(Source data)
=-=-=-=-=

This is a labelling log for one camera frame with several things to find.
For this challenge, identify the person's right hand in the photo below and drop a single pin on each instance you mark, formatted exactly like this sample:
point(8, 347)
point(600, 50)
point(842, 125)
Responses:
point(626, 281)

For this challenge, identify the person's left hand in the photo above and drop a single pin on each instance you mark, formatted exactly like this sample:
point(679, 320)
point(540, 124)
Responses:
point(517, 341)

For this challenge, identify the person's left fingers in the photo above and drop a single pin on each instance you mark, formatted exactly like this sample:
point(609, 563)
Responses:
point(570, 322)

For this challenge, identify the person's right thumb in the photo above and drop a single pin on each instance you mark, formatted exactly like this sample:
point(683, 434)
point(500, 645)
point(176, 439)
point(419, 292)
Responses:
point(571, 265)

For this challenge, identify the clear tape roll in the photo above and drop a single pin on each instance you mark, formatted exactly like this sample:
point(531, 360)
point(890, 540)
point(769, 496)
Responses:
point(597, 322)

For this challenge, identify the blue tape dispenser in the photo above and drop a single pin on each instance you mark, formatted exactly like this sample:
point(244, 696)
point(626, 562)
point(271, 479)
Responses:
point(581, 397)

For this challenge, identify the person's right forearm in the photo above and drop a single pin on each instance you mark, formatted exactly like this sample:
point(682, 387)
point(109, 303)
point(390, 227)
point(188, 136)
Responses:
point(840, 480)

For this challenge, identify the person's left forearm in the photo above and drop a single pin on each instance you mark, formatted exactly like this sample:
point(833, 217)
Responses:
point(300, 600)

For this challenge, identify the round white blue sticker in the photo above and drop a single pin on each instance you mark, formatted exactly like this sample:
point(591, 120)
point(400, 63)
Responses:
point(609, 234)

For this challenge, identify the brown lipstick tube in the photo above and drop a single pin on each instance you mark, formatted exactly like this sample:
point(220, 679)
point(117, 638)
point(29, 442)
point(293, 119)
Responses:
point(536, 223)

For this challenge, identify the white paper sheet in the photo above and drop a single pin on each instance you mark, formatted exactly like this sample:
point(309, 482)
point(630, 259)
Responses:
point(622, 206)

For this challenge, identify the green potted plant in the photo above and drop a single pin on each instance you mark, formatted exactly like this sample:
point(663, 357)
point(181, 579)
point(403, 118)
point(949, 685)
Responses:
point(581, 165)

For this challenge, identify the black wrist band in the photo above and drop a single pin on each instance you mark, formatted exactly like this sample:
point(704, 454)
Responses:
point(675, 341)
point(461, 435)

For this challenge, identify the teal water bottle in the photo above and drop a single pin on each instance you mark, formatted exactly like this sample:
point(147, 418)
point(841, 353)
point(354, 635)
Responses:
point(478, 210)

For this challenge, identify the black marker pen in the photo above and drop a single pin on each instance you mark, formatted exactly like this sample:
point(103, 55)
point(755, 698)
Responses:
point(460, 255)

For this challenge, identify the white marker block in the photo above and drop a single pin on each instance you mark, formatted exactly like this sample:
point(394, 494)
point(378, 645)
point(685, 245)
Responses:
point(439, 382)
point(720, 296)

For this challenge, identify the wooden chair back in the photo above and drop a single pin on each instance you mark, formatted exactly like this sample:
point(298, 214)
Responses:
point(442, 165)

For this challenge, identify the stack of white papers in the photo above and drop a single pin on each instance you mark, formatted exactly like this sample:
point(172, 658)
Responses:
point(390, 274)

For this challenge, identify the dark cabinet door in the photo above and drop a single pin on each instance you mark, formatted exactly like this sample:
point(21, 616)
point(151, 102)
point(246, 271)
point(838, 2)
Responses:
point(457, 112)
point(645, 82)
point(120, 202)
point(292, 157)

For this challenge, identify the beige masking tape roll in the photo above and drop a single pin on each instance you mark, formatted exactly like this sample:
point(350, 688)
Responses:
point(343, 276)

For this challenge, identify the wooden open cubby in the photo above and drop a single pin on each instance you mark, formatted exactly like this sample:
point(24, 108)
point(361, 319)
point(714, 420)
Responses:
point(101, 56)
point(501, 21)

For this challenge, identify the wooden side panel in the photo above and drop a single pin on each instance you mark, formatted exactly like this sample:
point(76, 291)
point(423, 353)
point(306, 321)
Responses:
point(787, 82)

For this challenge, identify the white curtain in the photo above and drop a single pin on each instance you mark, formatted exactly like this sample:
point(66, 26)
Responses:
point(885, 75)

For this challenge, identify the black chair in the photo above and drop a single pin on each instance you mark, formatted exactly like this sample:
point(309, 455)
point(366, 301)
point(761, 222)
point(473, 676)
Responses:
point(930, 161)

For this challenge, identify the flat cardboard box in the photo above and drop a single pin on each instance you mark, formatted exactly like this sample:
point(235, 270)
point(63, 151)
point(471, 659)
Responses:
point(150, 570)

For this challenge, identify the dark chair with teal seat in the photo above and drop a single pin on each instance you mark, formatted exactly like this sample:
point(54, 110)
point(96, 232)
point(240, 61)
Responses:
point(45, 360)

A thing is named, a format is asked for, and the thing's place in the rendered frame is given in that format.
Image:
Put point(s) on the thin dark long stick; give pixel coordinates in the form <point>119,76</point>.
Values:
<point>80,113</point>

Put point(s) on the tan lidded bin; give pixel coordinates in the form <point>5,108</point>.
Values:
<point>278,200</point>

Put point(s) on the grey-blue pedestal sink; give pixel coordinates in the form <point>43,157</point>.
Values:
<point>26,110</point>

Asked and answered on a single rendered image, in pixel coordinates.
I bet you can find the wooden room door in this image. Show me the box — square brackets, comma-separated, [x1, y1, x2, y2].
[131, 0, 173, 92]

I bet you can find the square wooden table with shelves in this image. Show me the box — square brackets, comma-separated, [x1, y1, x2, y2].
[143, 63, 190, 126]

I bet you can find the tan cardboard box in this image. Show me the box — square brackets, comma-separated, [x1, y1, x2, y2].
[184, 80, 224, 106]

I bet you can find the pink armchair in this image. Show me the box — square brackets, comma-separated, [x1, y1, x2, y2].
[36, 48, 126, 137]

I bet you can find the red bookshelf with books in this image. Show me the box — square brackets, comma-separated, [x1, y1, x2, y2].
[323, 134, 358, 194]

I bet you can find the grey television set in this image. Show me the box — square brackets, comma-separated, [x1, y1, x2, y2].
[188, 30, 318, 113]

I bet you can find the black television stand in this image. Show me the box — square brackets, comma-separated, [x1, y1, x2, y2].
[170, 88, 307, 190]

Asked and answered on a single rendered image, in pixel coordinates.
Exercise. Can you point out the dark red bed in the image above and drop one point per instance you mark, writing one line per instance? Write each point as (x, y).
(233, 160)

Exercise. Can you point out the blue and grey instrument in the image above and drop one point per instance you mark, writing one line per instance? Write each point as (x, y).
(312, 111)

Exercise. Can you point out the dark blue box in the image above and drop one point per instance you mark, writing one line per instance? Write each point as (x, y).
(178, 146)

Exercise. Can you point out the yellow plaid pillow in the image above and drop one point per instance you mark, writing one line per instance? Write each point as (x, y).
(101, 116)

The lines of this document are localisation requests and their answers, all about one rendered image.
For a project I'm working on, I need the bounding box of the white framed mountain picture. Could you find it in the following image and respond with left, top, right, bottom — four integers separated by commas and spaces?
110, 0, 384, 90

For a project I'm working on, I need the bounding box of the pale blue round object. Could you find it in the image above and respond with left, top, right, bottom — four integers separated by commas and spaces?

=-=-=-=-=

### Problem to solve
With no alteration of any kind, give the data again in full.

### Solution for this exercise
This is a labelling log for one camera frame with several things to find.
For this challenge, identify the person's right hand in the photo below and drop a single pin on each instance you mark, formatted exactly like this sample:
point(8, 347)
point(600, 50)
point(842, 125)
Responses:
point(626, 281)

For this challenge, identify the person's left hand in the photo above and drop a single pin on each instance you mark, formatted exactly like this sample:
point(679, 320)
point(540, 124)
Responses:
point(517, 341)

For this challenge, identify the person's left fingers in the photo above and drop a single pin on each instance you mark, formatted exactly like this sample:
point(609, 563)
Responses:
point(570, 322)

For this challenge, identify the person's right thumb in the photo above and drop a single pin on each instance you mark, formatted exactly like this sample:
point(683, 434)
point(500, 645)
point(176, 439)
point(419, 292)
Responses:
point(571, 265)

For this challenge, identify the clear tape roll in the photo above and drop a single pin on each instance you mark, formatted exactly like this sample:
point(531, 360)
point(890, 540)
point(769, 496)
Responses:
point(597, 322)

For this challenge, identify the blue tape dispenser in the photo above and drop a single pin on each instance you mark, formatted exactly like this sample:
point(244, 696)
point(626, 562)
point(271, 479)
Responses:
point(581, 397)

For this challenge, identify the person's right forearm in the photo above and drop a single pin on each instance you mark, formatted exactly like this sample:
point(682, 387)
point(109, 303)
point(390, 227)
point(188, 136)
Responses:
point(840, 480)

For this challenge, identify the person's left forearm in the photo above and drop a single pin on each instance you mark, formatted exactly like this sample:
point(833, 217)
Responses:
point(300, 600)

For this challenge, identify the round white blue sticker in the photo above and drop a single pin on each instance you mark, formatted exactly like this sample:
point(591, 120)
point(400, 63)
Responses:
point(609, 234)

For this challenge, identify the brown lipstick tube in the photo above and drop a single pin on each instance you mark, formatted exactly like this sample:
point(220, 679)
point(117, 638)
point(29, 442)
point(293, 119)
Responses:
point(536, 223)

For this challenge, identify the white paper sheet in the photo above and drop a single pin on each instance you mark, formatted exactly like this sample:
point(309, 482)
point(630, 259)
Responses:
point(622, 206)

For this challenge, identify the green potted plant in the photo above and drop a single pin on each instance you mark, formatted exactly like this sample:
point(663, 357)
point(181, 579)
point(403, 118)
point(949, 685)
Responses:
point(581, 165)

For this challenge, identify the black wrist band in the photo above and drop a single pin on each instance you mark, formatted exactly like this sample:
point(704, 454)
Responses:
point(675, 341)
point(461, 435)

For this challenge, identify the teal water bottle in the photo above and drop a single pin on each instance you mark, formatted exactly like this sample:
point(147, 418)
point(841, 353)
point(354, 635)
Responses:
point(478, 210)

For this challenge, identify the black marker pen in the photo above and drop a single pin on each instance you mark, formatted exactly like this sample:
point(103, 55)
point(755, 698)
Responses:
point(460, 255)

For this challenge, identify the white marker block in the photo above and drop a single pin on each instance you mark, formatted exactly like this sample:
point(394, 494)
point(378, 645)
point(685, 245)
Responses:
point(439, 382)
point(720, 296)

For this challenge, identify the wooden chair back in the photo above and drop a single pin on each instance you mark, formatted exactly like this sample:
point(298, 214)
Responses:
point(442, 165)

For this challenge, identify the stack of white papers in the photo above and drop a single pin on each instance you mark, formatted exactly like this sample:
point(172, 658)
Responses:
point(390, 274)

For this challenge, identify the dark cabinet door in the photo above and drop a single pin on each instance you mark, formatted exactly like this sample:
point(21, 616)
point(151, 102)
point(246, 271)
point(838, 2)
Responses:
point(457, 112)
point(645, 82)
point(120, 202)
point(292, 157)

For this challenge, identify the beige masking tape roll in the photo above and drop a single pin on each instance you mark, formatted exactly like this sample:
point(350, 688)
Responses:
point(343, 276)

For this challenge, identify the wooden open cubby in the photo above and drop a single pin on each instance you mark, formatted exactly like this sample:
point(24, 108)
point(361, 319)
point(714, 420)
Responses:
point(101, 56)
point(501, 21)

For this challenge, identify the wooden side panel in the photo above and drop a single pin on each instance you mark, formatted exactly like this sample:
point(76, 291)
point(423, 353)
point(306, 321)
Responses:
point(787, 82)

For this challenge, identify the white curtain in the photo above and drop a single pin on each instance you mark, formatted exactly like this sample:
point(66, 26)
Responses:
point(885, 75)

For this challenge, identify the black chair in the photo above and drop a single pin on each instance you mark, formatted exactly like this sample:
point(309, 455)
point(366, 301)
point(761, 222)
point(473, 676)
Responses:
point(930, 161)

For this challenge, identify the flat cardboard box in the photo above and drop a single pin on each instance you mark, formatted exactly like this sample:
point(235, 270)
point(63, 151)
point(471, 659)
Responses:
point(150, 570)

For this challenge, identify the dark chair with teal seat in the photo above and drop a single pin on each instance you mark, formatted exactly like this sample:
point(54, 110)
point(96, 232)
point(240, 61)
Responses:
point(45, 360)

A thing is named, a format is asked for, and the thing's place in the rendered frame is given in that format.
Image:
Put point(s) on the thin dark long stick; give pixel coordinates in the form <point>119,76</point>.
Values:
<point>80,113</point>

Put point(s) on the tan lidded bin; give pixel coordinates in the form <point>5,108</point>.
Values:
<point>278,200</point>

Put point(s) on the grey-blue pedestal sink; give pixel coordinates in the form <point>43,157</point>.
Values:
<point>26,110</point>

Asked and answered on a single rendered image, in pixel coordinates.
I bet you can find the wooden room door in this image. Show me the box — square brackets, comma-separated, [x1, y1, x2, y2].
[131, 0, 173, 92]

I bet you can find the square wooden table with shelves in this image. Show me the box — square brackets, comma-separated, [x1, y1, x2, y2].
[143, 63, 190, 126]

I bet you can find the tan cardboard box in this image. Show me the box — square brackets, comma-separated, [x1, y1, x2, y2].
[184, 80, 224, 106]

I bet you can find the pink armchair in this image. Show me the box — square brackets, comma-separated, [x1, y1, x2, y2].
[36, 48, 126, 137]

I bet you can find the red bookshelf with books in this image. Show me the box — square brackets, comma-separated, [x1, y1, x2, y2].
[323, 134, 358, 194]

I bet you can find the grey television set in this image. Show me the box — square brackets, comma-separated, [x1, y1, x2, y2].
[188, 30, 318, 113]

I bet you can find the black television stand in this image. Show me the box — square brackets, comma-separated, [x1, y1, x2, y2].
[170, 88, 307, 190]

Asked and answered on a single rendered image, in pixel coordinates.
Exercise. Can you point out the dark red bed in the image above and drop one point per instance you mark, writing one line per instance? Write each point as (x, y).
(233, 160)

Exercise. Can you point out the blue and grey instrument in the image above and drop one point per instance you mark, writing one line per instance? Write each point as (x, y).
(312, 111)

Exercise. Can you point out the dark blue box in the image above and drop one point per instance you mark, writing one line per instance? Write each point as (x, y).
(178, 146)

Exercise. Can you point out the yellow plaid pillow in the image above and drop one point per instance you mark, writing one line per instance? Write each point as (x, y).
(101, 116)

The lines of this document are localisation requests and their answers, all about one rendered image.
For a project I'm working on, I need the bounding box of the white framed mountain picture. Could you find it in the following image and respond with left, top, right, bottom — four integers separated by commas and spaces?
110, 0, 384, 90

For a project I'm working on, I need the bounding box of the pale blue round object. Could you find it in the image above and respond with left, top, right, bottom — four integers separated by commas and spaces?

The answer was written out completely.